WHAT THE TASK ASKS:
Search the listing for the word "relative". Copy every line where it is found.

··· DATA SEGMENT ···

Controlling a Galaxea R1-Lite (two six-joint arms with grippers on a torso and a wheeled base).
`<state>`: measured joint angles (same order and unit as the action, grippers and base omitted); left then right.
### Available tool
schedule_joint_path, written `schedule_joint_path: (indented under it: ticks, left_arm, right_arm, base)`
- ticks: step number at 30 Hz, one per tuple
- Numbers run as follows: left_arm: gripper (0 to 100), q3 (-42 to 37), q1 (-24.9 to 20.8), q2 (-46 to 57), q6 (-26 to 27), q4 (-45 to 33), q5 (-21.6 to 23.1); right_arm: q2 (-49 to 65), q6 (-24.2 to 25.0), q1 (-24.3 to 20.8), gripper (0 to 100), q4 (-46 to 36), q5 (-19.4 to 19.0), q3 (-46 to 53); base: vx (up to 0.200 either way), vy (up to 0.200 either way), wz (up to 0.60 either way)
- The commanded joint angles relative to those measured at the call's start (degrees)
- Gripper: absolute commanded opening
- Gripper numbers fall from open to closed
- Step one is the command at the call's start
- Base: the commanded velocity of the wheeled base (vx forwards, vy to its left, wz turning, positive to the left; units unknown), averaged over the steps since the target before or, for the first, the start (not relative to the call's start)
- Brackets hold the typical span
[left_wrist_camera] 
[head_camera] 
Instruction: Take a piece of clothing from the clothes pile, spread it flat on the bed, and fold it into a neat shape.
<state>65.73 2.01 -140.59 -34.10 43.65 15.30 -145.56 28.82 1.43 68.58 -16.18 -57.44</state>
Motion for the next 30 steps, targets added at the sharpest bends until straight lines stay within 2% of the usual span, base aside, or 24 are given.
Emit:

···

YOUR SOLUTION:
- The commanded joint angles relative to those measured at the call's start (degrees)
- Base: the commanded velocity of the wheeled base (vx forwards, vy to its left, wz turning, positive to the left; units unknown), averaged over the steps since the target before or, for the first, the start (not relative to the call's start)

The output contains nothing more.